Uma região que possui as cabeceiras de importantes bacias hidrográficas do nosso Estado, ecossistemas considerados como áreas prioritárias para conservação, Terras Índigenas de várias etnias dos nossos povos originários, centenas de projetos de assentamento da reforma agrária, pecuária com manejo em base biotecnológica, uma agricultura industrial sobretudo com soja e milheto, áreas de florestas industriais para indústria de celulose e polo siderúrgico de ferro gusa e aço, jazidas de gesso e basalto, UH de Estreito, prestação de variados serviços, dentre os quais a formação de profissionais. E os impactos sobre a sociobioidiversidade respectivos. Sobretudo na distribuição do acesso a bens e serviços, empoderamento econômico e conservação e preservação de ambientes naturais.
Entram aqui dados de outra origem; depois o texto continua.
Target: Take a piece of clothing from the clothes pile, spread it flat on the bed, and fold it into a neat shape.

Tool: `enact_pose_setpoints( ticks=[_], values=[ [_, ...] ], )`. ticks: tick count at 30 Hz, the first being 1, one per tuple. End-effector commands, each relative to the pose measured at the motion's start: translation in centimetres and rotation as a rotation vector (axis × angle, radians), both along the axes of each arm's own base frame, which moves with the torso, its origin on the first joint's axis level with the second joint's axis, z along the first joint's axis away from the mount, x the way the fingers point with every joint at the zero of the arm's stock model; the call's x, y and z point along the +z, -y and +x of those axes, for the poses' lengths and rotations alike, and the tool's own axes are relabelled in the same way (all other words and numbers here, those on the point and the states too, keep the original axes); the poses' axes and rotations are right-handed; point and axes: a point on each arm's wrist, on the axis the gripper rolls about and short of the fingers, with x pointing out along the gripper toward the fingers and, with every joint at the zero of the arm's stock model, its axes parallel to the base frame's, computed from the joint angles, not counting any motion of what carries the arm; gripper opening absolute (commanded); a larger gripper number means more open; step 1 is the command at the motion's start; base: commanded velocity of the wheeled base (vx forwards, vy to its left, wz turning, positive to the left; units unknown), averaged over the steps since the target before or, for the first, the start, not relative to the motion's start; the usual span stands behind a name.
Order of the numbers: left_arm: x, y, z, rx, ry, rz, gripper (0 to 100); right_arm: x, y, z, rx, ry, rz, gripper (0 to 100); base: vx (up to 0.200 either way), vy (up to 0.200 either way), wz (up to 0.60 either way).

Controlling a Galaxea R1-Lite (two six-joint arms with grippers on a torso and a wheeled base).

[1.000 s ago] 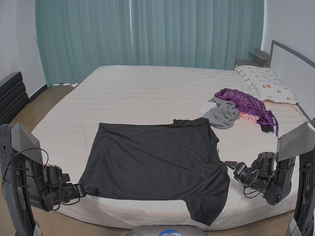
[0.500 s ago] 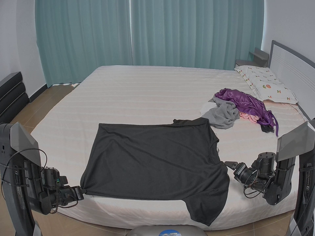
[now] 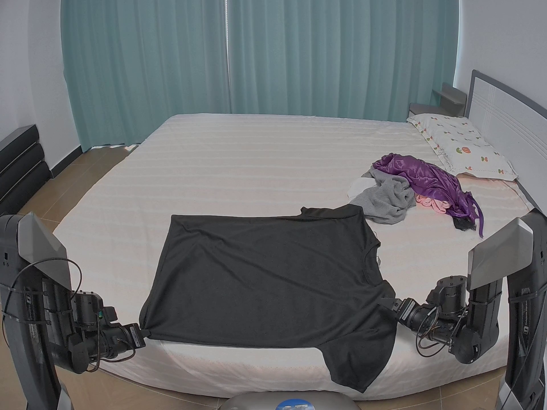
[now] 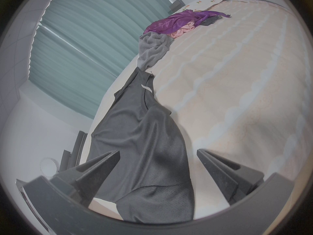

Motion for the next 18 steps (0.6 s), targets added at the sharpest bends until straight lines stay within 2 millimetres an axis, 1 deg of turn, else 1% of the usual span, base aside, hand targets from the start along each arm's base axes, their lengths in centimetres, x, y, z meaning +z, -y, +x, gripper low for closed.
enact_pose_setpoints(
  ticks=[1, 4, 5, 6, 8, 11, 13, 14, 18],
  values=[
    [-0.2, 0.0, 0.4, 0.017, -0.001, -0.018, 0, -1.6, -0.7, 0.3, 0.038, -0.014, -0.032, 100, 0.0, 0.0, 0.0],
    [-0.2, 0.0, 0.4, 0.035, -0.002, -0.035, 0, -2.1, -0.8, 0.6, 0.051, -0.01, -0.056, 100, 0.0, 0.0, 0.0],
    [-0.1, 0.0, 0.5, 0.038, 0.0, -0.042, 0, -2.2, -0.9, 0.9, 0.056, 0.003, -0.07, 100, 0.0, 0.0, 0.0],
    [-0.1, -0.1, 0.5, 0.037, 0.002, -0.042, 0, -2.3, -0.9, 1.1, 0.058, 0.007, -0.071, 0, 0.0, 0.0, 0.0],
    [-0.1, -0.1, 0.5, 0.037, 0.002, -0.042, 0, -2.8, -1.1, 1.8, 0.061, 0.016, -0.096, 0, 0.0, 0.0, 0.0],
    [-0.1, 0.0, 0.5, 0.037, 0.0, -0.045, 0, -2.9, -1.1, 2.9, 0.033, 0.046, -0.13, 0, 0.0, 0.0, 0.0],
    [-0.2, 0.0, 0.5, 0.04, -0.002, -0.045, 0, -2.7, -1.1, 3.3, 0.023, 0.059, -0.131, 0, 0.0, 0.0, 0.0],
    [-0.2, 0.0, 0.5, 0.04, -0.002, -0.045, 0, -2.4, -1.1, 3.9, 0.014, 0.078, -0.131, 0, 0.0, 0.0, 0.0],
    [-0.1, 0.0, 0.5, 0.037, 0.0, -0.046, 0, -1.3, -1.4, 5.2, 0.009, 0.124, -0.122, 0, 0.0, 0.0, 0.0]
  ],
)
Nesse cenário é que a Uemasul deve, e tem a missão de se configurar numa força importante dessa agenda de desenvolvimento regional.
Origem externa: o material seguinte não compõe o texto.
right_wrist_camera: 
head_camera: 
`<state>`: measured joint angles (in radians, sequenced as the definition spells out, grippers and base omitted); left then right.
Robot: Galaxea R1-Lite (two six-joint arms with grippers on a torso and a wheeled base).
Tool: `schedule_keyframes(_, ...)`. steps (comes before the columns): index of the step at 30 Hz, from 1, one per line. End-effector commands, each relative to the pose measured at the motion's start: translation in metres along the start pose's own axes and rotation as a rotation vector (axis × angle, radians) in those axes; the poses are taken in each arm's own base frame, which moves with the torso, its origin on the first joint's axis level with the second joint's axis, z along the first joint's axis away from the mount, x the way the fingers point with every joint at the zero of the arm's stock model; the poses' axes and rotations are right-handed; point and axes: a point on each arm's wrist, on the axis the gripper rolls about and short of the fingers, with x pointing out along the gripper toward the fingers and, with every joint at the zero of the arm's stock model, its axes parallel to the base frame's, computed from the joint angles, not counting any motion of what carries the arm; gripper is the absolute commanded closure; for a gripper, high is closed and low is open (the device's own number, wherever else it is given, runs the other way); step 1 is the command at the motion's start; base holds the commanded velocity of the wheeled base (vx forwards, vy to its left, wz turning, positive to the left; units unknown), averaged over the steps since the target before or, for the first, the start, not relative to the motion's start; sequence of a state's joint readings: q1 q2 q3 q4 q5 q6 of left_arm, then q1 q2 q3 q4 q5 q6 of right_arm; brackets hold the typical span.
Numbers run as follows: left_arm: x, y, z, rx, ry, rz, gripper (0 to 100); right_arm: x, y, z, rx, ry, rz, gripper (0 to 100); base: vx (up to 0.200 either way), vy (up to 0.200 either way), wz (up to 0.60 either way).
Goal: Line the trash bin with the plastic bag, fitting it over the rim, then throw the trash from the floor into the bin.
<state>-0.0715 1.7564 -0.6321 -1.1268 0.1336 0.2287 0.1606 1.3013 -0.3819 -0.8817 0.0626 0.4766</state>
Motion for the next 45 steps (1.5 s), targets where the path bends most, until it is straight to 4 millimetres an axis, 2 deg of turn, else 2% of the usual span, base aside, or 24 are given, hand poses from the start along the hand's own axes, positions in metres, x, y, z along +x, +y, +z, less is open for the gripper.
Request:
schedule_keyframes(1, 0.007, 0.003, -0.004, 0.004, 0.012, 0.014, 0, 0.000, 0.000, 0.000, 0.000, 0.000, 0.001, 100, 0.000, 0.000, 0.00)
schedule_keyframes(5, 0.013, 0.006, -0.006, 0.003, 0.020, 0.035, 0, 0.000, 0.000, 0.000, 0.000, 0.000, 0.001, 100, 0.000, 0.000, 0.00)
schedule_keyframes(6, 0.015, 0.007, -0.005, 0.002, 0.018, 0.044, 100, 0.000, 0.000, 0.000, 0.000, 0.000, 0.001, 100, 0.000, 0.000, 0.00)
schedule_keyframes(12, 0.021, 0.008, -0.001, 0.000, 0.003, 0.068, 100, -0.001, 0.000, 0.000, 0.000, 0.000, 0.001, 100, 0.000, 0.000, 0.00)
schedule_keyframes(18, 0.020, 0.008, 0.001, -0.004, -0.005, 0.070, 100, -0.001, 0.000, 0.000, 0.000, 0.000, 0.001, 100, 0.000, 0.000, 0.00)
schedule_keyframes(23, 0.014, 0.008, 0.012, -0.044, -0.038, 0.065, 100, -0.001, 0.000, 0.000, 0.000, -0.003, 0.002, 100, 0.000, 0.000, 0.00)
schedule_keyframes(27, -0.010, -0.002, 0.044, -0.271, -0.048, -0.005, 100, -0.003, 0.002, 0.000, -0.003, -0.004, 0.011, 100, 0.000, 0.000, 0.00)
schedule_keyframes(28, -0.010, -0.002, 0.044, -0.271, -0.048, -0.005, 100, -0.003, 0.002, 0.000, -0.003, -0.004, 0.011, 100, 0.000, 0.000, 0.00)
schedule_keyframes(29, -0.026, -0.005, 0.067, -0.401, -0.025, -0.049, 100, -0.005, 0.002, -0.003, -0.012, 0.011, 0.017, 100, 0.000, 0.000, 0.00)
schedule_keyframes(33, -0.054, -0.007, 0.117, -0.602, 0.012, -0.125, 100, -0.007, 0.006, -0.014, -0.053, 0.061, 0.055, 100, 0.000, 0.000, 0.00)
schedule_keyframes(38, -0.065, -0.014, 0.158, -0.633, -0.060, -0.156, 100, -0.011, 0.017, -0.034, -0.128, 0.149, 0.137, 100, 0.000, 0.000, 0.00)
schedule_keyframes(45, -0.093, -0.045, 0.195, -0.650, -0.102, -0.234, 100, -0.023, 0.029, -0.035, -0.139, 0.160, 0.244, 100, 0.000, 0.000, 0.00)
Criar uma IES de categoria de Universidade é uma tarefa de complexidade gerencial e burocrática que requer esforço, muitos esforços. Criar uma Universidade desmebrando de uma já existente, como é o caso, além dos esforços mencionados, requer compreensão, colaboração, cooperação e solidariedade, tão necessários nesses processos de adição.

Seremos agora duas Universidades a exercer a missão no desenvolvimento das potencialidade do Estado.

É imperioso avançar na estruturação da UemasulL, estrutura organizacional, quadro funcional, Adminstração, Graduação e formação de profissionais de nível superior, Extensão Universitária, Pesquisa e Pós-Graduação, Qualificação Docente e a logística material e humana de implantação dos condicionantes para desenvolvimento dessas competências.

O estudo criterioso, técnico, multidiverso e com os vários atores da politica acadêmica do Estado, estimará o que é nevrálgico para implantação e consolidação de uma politica publica: o orçamento público com suas fontes de receita e estimativas de despesas correntes e de capitais.

Definido na nossa Constituição no art. 272 que não menos que 20% dos 25% da Receita Corrente Líquida sejam repassados para manutenção do Ensino Superior, o sine qua non do processo da criação e implantação da Uemasul no formato e missão pretendidos, é estimar com otimização gerencial quanto daquele percentual será imprescindível e suficiente para sua implantação e manutenção num primeiro cenário, e para sua manutenção num cenário de horizonte médio.
Sem deixar de considerar outras fontes de receitas estaduais, federais, convênio e de prestação de serviços, por óbvio.

Finalizo, neste artigo, minha contribuição ao debate afirmando que a História é contada pelos que ousam ser palco na caminhada da existência, como tem feito o governador Flavio Dino. Seu legado e agradecimento de todos daqui será perene. Ainda, com este ato proporciona à comunidade acadêmica do Sul do Maranhão a sincronicidade histórica do perene respeito e honra à Uema, assim como a oportunidade de transformarmos em ação os versos do querido poeta César Teixeira: “[...] e quem nos ajudará a não ser a própria gente, hoje já não se consente esperar [...]”.

Expedito Barroso

Nota do editor da Aldeia: O autor, Expedito Barroso, 49, ex-secretário do Meio Ambiente e da Infra-estrutura da prefeitura de Imperatriz, ex-diretor eleito e reeleito do Cesi da Uema, é biólogo, professor da Uema e do CE Graça Aranha da redes estadual de ensino.